__TASK PROMPT__
Transcribe the data that follows, exactly and in full.

__RECORDED DATA__
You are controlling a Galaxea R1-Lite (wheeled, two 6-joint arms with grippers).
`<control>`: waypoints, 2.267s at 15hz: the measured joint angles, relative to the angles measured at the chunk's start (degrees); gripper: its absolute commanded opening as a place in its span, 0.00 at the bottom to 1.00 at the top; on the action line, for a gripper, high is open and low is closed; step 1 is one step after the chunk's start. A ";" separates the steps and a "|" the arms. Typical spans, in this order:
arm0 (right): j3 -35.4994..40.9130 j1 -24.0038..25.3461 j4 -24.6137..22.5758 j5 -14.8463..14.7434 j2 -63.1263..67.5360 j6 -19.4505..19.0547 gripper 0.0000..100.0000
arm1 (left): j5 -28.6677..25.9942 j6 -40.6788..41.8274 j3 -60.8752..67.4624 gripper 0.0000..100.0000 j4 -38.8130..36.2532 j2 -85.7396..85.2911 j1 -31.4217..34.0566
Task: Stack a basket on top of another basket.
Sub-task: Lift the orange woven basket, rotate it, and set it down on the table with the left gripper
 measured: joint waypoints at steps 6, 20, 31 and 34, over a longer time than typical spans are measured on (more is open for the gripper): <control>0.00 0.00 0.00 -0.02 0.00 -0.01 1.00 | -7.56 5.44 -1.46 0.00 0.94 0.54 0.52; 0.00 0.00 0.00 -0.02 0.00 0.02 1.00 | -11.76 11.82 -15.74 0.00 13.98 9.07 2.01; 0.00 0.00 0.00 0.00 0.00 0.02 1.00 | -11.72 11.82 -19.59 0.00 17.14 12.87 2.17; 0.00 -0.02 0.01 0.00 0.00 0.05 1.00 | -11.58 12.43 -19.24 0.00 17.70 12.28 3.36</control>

__EXPECTED ANSWER__
You are controlling a Galaxea R1-Lite (wheeled, two 6-joint arms with grippers).
`<control>`: waypoints, 2.267s at 15hz: the measured joint angles, relative to the angles measured at the chunk's start (degrees); gripper: its absolute commanded opening as a place in its span, 0.00 at the bottom to 1.00 at the top; on the action line, for a gripper, high is open and low is closed; step 1 is one step after the chunk's start. A ";" separates the steps and a "|" the arms. Typical spans, in this order:
arm0 (right): j3 -35.4994..40.9130 j1 -24.0038..25.3461 j4 -24.6137..22.5758 j5 -14.8463..14.7434 j2 -63.1263..67.5360 j6 -19.4505..19.0547 gripper 0.0000..100.0000
arm1 (left): j5 -28.6677..25.9942 j6 -40.6788..41.8274 j3 -60.8752..67.4624 gripper 0.0000..100.0000 j4 -38.8130..36.2532 j2 -85.7396..85.2911 j1 -31.4217..34.0566
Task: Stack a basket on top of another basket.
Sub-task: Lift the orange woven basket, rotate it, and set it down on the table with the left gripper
 measured: joint waypoints at steps 6, 20, 31 and 34, over a longer time than typical spans are measured on (more is open for the gripper): <control>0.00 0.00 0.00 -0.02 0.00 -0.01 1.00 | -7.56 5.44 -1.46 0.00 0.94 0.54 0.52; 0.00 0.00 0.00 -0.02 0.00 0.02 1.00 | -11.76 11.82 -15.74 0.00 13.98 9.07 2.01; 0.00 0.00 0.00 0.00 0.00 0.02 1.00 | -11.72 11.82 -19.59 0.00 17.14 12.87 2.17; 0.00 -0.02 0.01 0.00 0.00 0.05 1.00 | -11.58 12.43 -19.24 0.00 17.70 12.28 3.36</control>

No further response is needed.